--- PROMPT ---
Quote exactly the lines from the start of the entries to the one with "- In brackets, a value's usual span", both ends included.

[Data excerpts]
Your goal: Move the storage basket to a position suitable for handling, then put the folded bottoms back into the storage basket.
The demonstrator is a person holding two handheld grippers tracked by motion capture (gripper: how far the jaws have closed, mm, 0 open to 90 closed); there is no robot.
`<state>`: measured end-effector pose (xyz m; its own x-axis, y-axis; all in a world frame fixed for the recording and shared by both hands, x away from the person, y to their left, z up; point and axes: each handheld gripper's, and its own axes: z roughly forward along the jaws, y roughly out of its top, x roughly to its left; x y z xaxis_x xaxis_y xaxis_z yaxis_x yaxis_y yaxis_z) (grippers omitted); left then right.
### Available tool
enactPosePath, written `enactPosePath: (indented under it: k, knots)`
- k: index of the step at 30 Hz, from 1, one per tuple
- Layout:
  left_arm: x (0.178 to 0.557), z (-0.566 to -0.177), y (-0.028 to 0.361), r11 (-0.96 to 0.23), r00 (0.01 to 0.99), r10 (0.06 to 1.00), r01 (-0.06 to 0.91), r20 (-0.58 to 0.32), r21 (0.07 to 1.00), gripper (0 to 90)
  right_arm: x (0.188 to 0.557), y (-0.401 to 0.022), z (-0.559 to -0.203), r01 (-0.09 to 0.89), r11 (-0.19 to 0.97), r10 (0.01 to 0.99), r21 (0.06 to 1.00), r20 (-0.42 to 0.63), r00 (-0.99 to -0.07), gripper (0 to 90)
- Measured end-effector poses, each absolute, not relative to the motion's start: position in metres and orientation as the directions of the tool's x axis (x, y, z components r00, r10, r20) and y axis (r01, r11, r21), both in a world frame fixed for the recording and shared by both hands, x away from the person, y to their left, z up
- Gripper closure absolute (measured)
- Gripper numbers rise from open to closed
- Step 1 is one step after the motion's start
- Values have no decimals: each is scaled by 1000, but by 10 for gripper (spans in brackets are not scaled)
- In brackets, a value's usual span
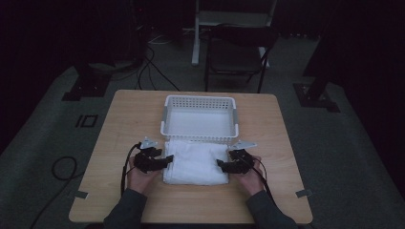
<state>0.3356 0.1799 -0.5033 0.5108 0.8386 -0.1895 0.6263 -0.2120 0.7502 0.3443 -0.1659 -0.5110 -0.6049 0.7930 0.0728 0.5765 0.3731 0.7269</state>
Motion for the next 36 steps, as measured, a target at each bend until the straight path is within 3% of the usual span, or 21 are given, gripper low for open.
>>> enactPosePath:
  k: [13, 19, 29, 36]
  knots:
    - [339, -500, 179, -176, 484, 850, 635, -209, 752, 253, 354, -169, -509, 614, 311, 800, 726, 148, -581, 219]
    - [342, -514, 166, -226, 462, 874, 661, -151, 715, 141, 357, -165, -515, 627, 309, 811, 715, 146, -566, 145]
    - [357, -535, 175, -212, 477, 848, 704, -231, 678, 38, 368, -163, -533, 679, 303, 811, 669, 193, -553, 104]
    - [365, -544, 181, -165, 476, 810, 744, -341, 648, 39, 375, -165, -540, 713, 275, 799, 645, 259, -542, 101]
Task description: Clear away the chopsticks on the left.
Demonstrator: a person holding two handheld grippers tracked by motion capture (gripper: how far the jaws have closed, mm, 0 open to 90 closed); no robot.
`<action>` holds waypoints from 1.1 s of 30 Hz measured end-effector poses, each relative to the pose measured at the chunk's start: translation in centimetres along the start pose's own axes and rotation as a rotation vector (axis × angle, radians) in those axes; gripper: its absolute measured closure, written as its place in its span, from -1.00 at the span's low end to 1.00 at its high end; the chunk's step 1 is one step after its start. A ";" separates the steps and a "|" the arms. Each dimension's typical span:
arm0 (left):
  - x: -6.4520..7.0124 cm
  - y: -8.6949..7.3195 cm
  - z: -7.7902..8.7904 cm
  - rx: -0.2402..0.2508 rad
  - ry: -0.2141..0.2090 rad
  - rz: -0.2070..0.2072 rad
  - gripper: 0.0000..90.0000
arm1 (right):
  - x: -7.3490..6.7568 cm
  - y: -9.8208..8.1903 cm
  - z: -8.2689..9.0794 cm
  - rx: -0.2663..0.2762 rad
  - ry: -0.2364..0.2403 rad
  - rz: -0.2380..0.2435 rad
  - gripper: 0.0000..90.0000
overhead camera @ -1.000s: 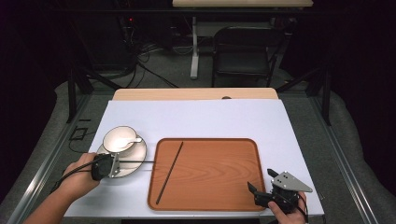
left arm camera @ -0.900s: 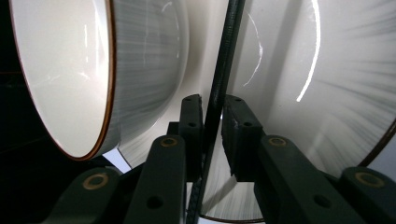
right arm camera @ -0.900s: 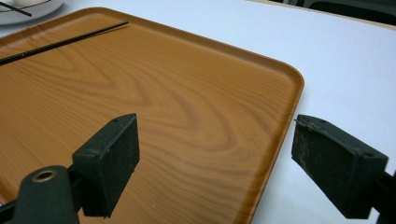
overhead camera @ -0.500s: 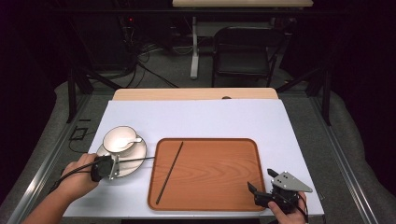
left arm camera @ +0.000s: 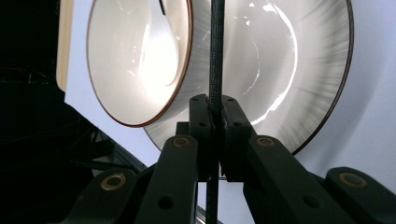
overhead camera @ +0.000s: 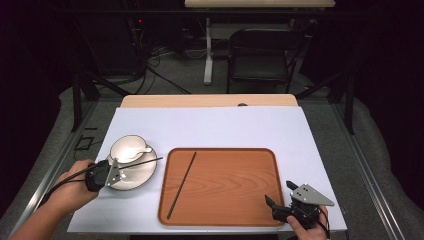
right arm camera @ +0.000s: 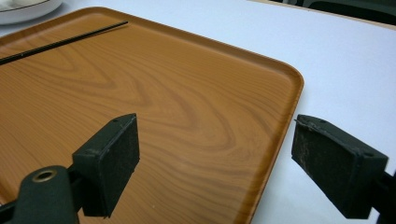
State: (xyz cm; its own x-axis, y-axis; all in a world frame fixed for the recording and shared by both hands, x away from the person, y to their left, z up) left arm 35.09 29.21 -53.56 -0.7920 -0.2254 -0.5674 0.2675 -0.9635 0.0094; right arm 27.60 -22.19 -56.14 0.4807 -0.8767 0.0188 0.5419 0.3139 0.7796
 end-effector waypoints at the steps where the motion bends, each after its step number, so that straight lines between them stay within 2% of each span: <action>1: 0.0 0.1 0.2 0.003 0.000 -0.001 0.90 | 0.0 0.0 0.0 0.000 0.000 -0.001 -0.67; 4: -0.1 0.5 0.6 0.010 0.002 0.003 0.90 | 0.0 0.0 0.0 0.001 -0.001 0.001 -0.67; 5: 0.0 0.6 0.8 0.009 -0.015 0.009 0.90 | 0.0 0.0 0.0 0.000 0.000 0.000 -0.67; 8: 0.0 1.2 1.3 0.036 -0.066 0.087 0.90 | 0.0 0.0 0.0 0.000 0.001 0.000 -0.67; 9: -0.1 1.5 1.5 0.033 -0.097 0.144 0.90 | 0.0 0.0 0.0 0.000 0.001 0.000 -0.67; 12: -0.3 2.2 2.1 0.070 -0.157 0.250 0.90 | 0.1 0.0 0.0 -0.001 0.003 -0.001 -0.67; 15: -0.3 3.2 2.7 0.130 -0.261 0.384 0.90 | 0.1 0.0 0.0 -0.002 0.003 -0.002 -0.67; 19: -0.3 4.8 3.7 0.191 -0.396 0.544 0.90 | 0.2 -0.1 -0.1 -0.003 0.007 -0.010 -0.67; 21: -0.2 5.6 4.2 0.203 -0.482 0.633 0.90 | 0.3 -0.1 -0.1 -0.003 0.008 -0.013 -0.67; 22: -0.3 6.0 4.3 0.202 -0.515 0.693 0.90 | 0.3 -0.1 -0.1 -0.002 0.009 -0.013 -0.67; 23: -0.2 6.4 4.5 0.205 -0.555 0.730 0.90 | 0.3 -0.1 -0.1 -0.002 0.010 -0.014 -0.67; 24: -0.2 6.8 4.6 0.210 -0.573 0.746 0.90 | 0.2 -0.1 0.0 -0.001 0.010 -0.013 -0.67; 27: 0.0 7.7 4.8 0.204 -0.662 0.840 0.90 | 0.2 -0.1 0.0 0.000 0.011 -0.012 -0.67; 29: 0.2 8.3 4.9 0.193 -0.746 0.921 0.90 | 0.2 -0.1 -0.1 -0.002 0.012 -0.012 -0.67; 32: 0.2 8.9 4.7 0.192 -0.841 1.005 0.90 | 0.2 -0.1 0.0 0.002 0.009 -0.012 -0.67; 33: 0.2 9.2 4.5 0.198 -0.886 1.058 0.90 | 0.2 -0.1 0.0 0.002 0.009 -0.011 -0.67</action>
State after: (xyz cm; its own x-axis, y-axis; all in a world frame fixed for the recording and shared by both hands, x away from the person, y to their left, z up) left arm 34.92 19.65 -49.91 -0.3647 -0.7948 0.4851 0.9281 -0.2680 0.2586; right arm 27.70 -22.39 -56.20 0.4809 -0.8768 0.0044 0.5460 0.3034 0.7809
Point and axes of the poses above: each handheld gripper's, and its own axes: z roughly backward along the jaws, y roughly out of its top, x roughly to its right, the point moved 7 cm from there along -z, roughly forward along the jaws, and after that the axes turned 11 degrees about -x, right-handed, at the moved point
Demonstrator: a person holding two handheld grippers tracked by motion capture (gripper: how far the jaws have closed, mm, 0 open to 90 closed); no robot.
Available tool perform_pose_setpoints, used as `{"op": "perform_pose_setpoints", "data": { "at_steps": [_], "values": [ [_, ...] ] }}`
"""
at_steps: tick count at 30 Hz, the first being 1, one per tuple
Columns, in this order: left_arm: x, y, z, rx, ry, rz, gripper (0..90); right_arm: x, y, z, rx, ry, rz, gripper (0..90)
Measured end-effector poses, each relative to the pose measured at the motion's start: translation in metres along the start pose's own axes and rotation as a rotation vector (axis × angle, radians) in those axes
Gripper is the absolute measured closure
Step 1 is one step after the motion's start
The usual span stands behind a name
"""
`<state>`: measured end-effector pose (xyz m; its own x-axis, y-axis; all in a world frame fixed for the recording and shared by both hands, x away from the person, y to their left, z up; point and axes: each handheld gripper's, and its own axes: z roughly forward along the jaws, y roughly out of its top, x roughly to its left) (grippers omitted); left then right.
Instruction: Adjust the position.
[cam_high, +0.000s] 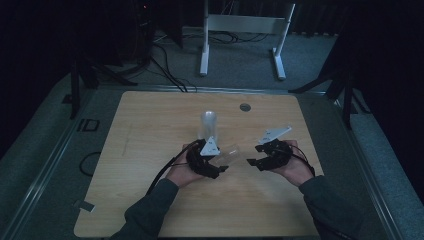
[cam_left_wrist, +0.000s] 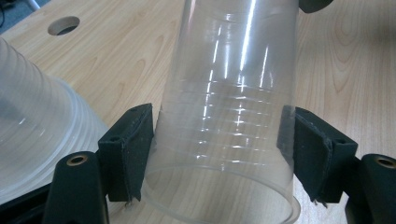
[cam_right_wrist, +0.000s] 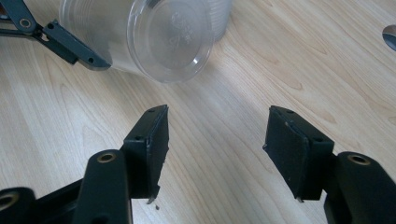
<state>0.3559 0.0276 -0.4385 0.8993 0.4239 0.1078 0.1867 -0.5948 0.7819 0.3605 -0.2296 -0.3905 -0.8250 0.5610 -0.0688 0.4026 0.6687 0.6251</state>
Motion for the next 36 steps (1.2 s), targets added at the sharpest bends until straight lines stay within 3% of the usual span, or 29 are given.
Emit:
{"op": "perform_pose_setpoints", "data": {
  "at_steps": [26,36],
  "values": [
    [-0.002,0.0,0.003,0.045,-0.014,0.048,27.9,0.003,0.018,0.002,0.142,0.019,-0.173,40.3],
    [-0.005,0.001,0.006,0.083,-0.024,0.087,28.3,0.008,0.025,0.003,0.192,0.024,-0.236,39.5]
  ]
}}
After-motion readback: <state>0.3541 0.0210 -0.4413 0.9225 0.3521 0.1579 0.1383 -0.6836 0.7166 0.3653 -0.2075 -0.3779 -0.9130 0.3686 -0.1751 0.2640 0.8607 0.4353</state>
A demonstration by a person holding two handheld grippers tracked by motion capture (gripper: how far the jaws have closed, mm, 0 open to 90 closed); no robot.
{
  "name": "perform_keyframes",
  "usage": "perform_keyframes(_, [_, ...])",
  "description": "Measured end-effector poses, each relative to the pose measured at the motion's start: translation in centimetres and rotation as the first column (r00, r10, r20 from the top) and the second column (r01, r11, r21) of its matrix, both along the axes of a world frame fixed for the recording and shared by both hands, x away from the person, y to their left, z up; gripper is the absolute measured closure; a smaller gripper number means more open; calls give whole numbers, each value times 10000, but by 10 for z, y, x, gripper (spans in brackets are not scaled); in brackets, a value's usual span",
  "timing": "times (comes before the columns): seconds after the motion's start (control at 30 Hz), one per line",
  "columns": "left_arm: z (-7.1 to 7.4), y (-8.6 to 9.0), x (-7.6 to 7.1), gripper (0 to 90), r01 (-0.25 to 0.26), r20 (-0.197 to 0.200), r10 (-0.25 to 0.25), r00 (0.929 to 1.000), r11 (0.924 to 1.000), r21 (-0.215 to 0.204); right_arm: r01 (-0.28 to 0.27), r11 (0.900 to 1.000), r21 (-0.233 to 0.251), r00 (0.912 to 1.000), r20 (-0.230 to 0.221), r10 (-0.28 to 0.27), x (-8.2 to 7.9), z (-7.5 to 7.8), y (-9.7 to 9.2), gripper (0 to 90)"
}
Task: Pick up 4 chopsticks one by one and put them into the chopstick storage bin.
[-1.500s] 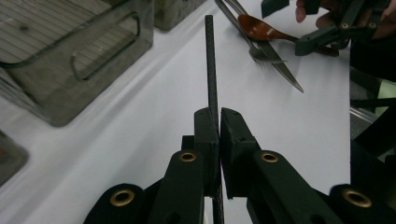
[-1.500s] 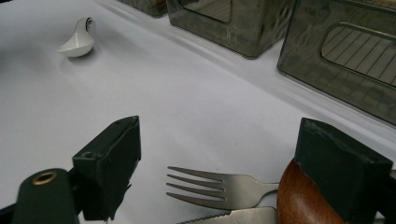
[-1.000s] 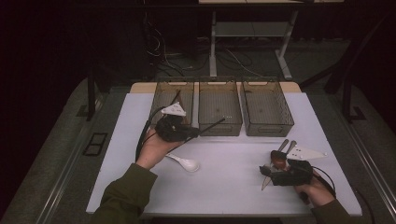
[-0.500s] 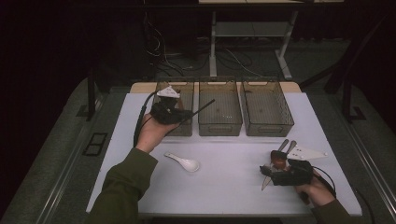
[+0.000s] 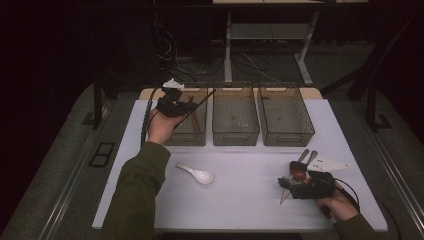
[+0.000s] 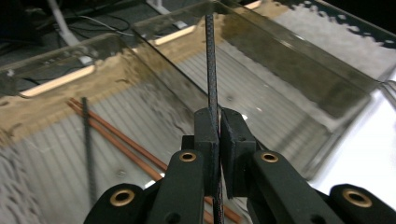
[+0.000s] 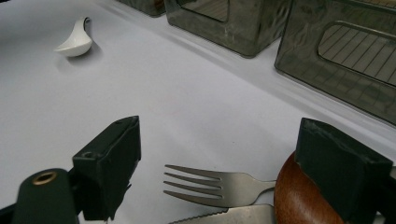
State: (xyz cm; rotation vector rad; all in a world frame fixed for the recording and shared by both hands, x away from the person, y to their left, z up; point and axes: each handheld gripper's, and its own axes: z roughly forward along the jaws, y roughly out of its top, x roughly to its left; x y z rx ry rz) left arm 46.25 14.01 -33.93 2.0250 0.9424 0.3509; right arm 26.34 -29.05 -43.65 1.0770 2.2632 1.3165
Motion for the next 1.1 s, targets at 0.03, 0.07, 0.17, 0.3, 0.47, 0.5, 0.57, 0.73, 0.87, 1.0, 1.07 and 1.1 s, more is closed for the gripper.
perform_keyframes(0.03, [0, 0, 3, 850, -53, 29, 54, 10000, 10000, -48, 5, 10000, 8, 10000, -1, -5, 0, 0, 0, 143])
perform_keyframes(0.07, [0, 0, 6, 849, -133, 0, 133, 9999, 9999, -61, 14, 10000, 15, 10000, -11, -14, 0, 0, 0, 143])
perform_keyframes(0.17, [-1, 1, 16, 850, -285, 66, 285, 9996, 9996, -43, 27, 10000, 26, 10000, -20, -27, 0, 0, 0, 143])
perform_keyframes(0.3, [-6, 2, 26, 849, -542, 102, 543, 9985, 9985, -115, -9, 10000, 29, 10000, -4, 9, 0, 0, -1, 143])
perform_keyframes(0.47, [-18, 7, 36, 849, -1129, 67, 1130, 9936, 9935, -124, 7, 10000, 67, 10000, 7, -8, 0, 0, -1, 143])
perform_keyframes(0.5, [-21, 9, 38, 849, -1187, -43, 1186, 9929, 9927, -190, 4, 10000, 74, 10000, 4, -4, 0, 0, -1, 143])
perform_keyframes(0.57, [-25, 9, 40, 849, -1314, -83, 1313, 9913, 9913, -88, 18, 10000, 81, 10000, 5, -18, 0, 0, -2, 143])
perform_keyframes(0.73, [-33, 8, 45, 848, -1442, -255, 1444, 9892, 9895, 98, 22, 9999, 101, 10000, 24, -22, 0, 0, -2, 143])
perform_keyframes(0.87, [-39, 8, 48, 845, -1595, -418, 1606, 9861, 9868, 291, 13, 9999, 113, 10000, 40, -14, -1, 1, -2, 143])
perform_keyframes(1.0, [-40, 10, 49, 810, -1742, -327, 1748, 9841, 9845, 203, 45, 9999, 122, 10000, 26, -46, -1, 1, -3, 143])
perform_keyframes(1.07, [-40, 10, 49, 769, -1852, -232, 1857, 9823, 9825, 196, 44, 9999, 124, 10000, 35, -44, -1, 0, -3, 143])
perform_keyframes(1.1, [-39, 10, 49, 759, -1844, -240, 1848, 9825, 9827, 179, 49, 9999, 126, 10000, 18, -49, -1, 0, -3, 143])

--- SOLVED EXERCISE ---
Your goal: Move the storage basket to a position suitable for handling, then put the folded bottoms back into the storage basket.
The demonstrator is a person holding two handheld grippers tracked by motion capture (gripper: how far the jaws have closed, mm, 0 open to 90 closed); there is no robot.
`<state>`: measured end-effector pose (xyz m; its own x-axis, y-axis; all in a world frame fixed for the recording and shared by both hands, x away from the person, y to their left, z up; point and axes: each handheld gripper's, and its own axes: z roughly forward along the jaws, y roughly out of its top, x roughly to its left; x y z xaxis_x xaxis_y xaxis_z yaxis_x yaxis_y yaxis_z) (grippers omitted); left then right.
### Available tool
enactPosePath, written `enactPosePath: (indented under it: k, knots)`
- k: index of the step at 30 Hz, from 1, one per tuple
- Layout:
  left_arm: x (0.178 to 0.557), z (-0.566 to -0.177), y (-0.028 to 0.361), r11 (-0.96 to 0.23), r00 (0.01 to 0.99), r10 (0.06 to 1.00), r01 (-0.06 to 0.91), r20 (-0.58 to 0.32), r21 (0.07 to 1.00), gripper (0 to 90)
  right_arm: x (0.188 to 0.557), y (-0.401 to 0.022), z (-0.559 to -0.203), r01 (-0.09 to 0.89), r11 (-0.19 to 0.97), r10 (0.01 to 0.99), r21 (0.06 to 1.00), r20 (-0.42 to 0.63), r00 (-0.99 to -0.07), gripper (0 to 90)
- Measured end-effector poses, each absolute, not relative to the motion's start: position in metres and orientation as the directions of the tool's x axis (x, y, z components r00, r10, r20) and y axis (r01, r11, r21), both in a world frame fixed for the recording and shared by both hands, x away from the person, y to their left, z up
- Gripper closure absolute (measured)
- Gripper numbers rise from open to closed
- Step 1 is one step after the motion's start
- Values have no decimals: each is scaled by 1000, but by 10 for gripper (spans in brackets are not scaled)
- In brackets, a value's usual span

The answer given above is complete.